Abstract

PURPOSE: The purpose of this investigation was to examine the effects of arm elevation angle and voluntary isometric contraction intensity on scapular position, between healthy young and older adults. METHODS: Fourteen young adults (YA) (23.2 ± 2.5 yrs) and 13 older adults (OA) (58.6 ± 6.8 yrs) performed maximal and sub-maximal isometric arm abduction contractions in the scapular plane on a Biodex isokinetic dynamometer. The scapular plane was estimated by placing the subjects' arm in an abducted position 45 degrees between the frontal and sagittal planes, in the transverse plane. Subjects performed five isometric maximal voluntary contractions (MVCs), followed by randomly ordered ten-second sub-maximal contractions at 10–90% MVC (10% increments), at the following arm abduction angles (AA): 30°, 60° and 90°. Scapular position (SP) was determined immediately before and during each contraction with a digital inclinometer. RESULTS: The scapula assumed a more upward rotated orientation with increasing AA. During all maximal and sub-maximal contractions, the scapula assumed a less upwardly rotated orientation than during just prior to the contraction. The results from a repeated measures ANVOA demonstrated a significant AA (F2,50 = 54.56, p<0.001) and CI(F10,250 = 51.01, p<0.001) main effect on SP, and an AA by CI interaction (F20,500 = 2.39, p=0.001). Although the older adults (5.1±0.9°) had a lower SP than the young adults (6.9±0.9°), the group main effect was not significant (F1,25= 1.88, p=0.183).

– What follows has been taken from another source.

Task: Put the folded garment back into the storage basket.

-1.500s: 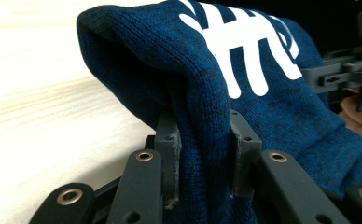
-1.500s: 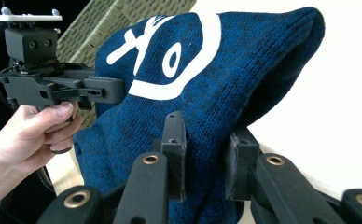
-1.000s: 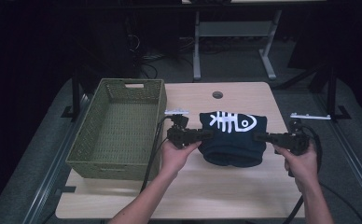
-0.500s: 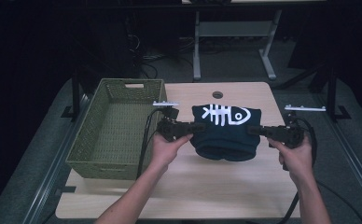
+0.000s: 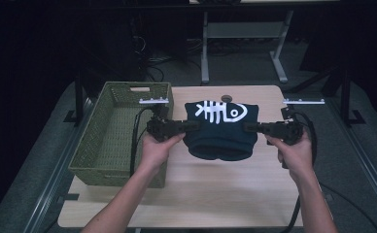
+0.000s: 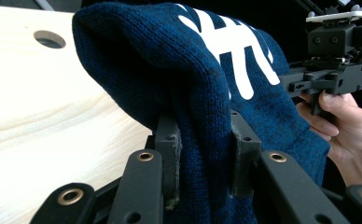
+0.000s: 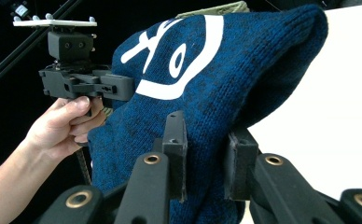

No differences in SP were seen between the groups in the resting condition at all AA positions. Differences in SP were seen between the groups at the 90° AA position during the MVC. Multiple regression analysis revealed an R2 statistic for the regression model of 0.46; R2 change for AA (0.35), CI (0.10) and group (0.01) all regression coefficients were statistically significant (p<0.001). Separate multiple regressions performed on YA and OA revealed similar regression coefficients for CI (−0.08). However, the coefficients for AA were different, YA (0.22) and OA (0.15). CONCLUSIONS: Scapular position during isometric abduction contractions is dependant upon the position of the arm as well as intensity of the contraction. Overall, there appears to be no differences between YA or OA in SP.